Location
- 165 Shortcut Road North Augusta, South Carolina 29860 United States
- Coordinates: 33°36′28″N 81°56′25″W﻿ / ﻿33.60778°N 81.94028°W

Information
- Type: Public charter school
- Opened: 2004 (21 years ago)
- School district: South Carolina Public Charter School District
- Superintendent: Wayne Brazell
- Principal: Josh Trahan
- Teaching staff: 40.50 (on an FTE basis)
- Grades: 9–12
- Enrollment: 691 (2023–2024)
- Student to teacher ratio: 17.06
- Campus size: 30 acres (12 ha)
- Campus type: Suburban
- Colors: Red and black
- Mascot: Predator
- Newspaper: The Predator Press
- Website: www.foxcreekhighschool.org

= Fox Creek High School =

Fox Creek High School is a public college-preparatory charter school within the South Carolina Public Charter School District, located near North Augusta, South Carolina, United States. It serves students in grades 9–12 (with expansion plans to include a middle school) in Aiken and Edgefield counties.

==Academics==
Fox Creek High School partners with nearby Piedmont Technical College to offer a selection of advanced dual-enrollment courses. Students take college level American and world history, college level English, college level biology, and college level trigonometry and calculus. All dual-enrollment courses are taken on Fox Creek's campus through accredited teachers.

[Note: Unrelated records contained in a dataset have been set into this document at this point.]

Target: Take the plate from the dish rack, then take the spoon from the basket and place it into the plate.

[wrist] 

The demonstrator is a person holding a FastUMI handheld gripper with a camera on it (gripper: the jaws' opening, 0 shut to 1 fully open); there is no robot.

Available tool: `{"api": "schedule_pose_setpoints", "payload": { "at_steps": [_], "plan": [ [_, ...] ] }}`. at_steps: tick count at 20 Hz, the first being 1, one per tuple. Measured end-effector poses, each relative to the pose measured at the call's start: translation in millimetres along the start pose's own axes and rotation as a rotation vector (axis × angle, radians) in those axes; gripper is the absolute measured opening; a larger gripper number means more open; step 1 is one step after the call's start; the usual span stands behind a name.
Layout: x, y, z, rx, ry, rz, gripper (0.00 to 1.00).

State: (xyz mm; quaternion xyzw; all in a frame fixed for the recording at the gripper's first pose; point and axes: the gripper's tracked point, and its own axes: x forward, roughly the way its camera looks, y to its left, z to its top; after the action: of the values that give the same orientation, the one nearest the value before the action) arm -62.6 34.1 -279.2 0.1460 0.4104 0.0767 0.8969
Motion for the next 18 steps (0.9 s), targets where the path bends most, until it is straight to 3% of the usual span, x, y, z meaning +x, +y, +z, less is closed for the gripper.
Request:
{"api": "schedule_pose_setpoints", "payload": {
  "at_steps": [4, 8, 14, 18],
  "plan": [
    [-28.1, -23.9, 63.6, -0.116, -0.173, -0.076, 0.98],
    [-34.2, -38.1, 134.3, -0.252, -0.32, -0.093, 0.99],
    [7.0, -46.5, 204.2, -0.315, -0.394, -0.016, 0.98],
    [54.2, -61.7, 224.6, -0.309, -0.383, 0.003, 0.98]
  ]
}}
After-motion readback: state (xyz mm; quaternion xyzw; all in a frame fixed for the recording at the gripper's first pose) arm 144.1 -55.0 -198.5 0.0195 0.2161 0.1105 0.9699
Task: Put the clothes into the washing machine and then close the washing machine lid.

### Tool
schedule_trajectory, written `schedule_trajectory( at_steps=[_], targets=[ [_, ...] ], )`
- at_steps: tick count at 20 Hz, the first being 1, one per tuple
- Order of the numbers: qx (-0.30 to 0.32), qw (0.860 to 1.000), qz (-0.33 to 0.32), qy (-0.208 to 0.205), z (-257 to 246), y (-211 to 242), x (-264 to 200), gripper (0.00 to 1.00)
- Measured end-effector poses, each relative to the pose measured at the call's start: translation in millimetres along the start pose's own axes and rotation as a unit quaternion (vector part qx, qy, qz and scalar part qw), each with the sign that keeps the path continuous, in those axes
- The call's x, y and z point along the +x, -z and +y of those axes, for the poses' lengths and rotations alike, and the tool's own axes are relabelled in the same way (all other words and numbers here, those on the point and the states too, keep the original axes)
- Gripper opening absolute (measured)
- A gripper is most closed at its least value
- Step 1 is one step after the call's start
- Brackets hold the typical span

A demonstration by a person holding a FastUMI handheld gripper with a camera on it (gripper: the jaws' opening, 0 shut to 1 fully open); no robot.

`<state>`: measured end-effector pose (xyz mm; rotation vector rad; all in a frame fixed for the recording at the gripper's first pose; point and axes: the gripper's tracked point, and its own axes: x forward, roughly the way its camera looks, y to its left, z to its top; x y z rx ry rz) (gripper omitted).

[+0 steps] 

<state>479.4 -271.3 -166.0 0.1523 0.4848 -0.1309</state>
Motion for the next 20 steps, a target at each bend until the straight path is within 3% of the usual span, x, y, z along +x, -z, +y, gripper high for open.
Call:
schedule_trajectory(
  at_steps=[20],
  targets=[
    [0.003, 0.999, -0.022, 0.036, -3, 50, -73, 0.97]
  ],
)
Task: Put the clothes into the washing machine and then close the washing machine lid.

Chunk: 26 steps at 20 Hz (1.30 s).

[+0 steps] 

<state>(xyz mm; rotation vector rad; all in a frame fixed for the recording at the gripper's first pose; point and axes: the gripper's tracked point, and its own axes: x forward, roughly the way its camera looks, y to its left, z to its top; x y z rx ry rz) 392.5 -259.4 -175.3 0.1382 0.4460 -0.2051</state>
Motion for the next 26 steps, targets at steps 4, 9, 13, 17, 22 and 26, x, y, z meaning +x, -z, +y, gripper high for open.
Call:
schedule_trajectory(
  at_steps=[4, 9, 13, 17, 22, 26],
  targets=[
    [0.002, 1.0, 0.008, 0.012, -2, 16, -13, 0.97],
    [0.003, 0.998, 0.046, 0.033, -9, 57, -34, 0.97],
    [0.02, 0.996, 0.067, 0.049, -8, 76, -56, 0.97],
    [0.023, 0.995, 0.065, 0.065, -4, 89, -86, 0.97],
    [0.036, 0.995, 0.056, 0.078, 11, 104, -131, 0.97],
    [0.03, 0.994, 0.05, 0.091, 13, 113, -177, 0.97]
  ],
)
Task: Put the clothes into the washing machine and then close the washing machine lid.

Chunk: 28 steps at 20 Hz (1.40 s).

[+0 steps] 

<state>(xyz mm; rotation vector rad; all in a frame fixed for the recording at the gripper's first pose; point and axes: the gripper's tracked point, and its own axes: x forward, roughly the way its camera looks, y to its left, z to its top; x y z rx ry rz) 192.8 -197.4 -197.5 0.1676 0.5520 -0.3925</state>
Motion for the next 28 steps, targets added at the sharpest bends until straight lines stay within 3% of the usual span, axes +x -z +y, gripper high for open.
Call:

In addition, the school offers multiple Advanced Placement courses.

===Red Fox and Silver Fox Academies===
Students that complete 4 credits of Career/Technology courses with a 3.0 GPA or better graduate with the Red Fox Academy distinction.

Students that complete 12 credit hours in dual-enrollment courses with a 3.75 GPA or better graduate with the Silver Fox Academy distinction.

==Sports==
The Fox Creek Predators field 17 varsity teams, and compete in the SCHSL Region 5-AAA.

In 2017, the Fox Creek varsity baseball team defeated Latta High School to clinch the school's first state championship.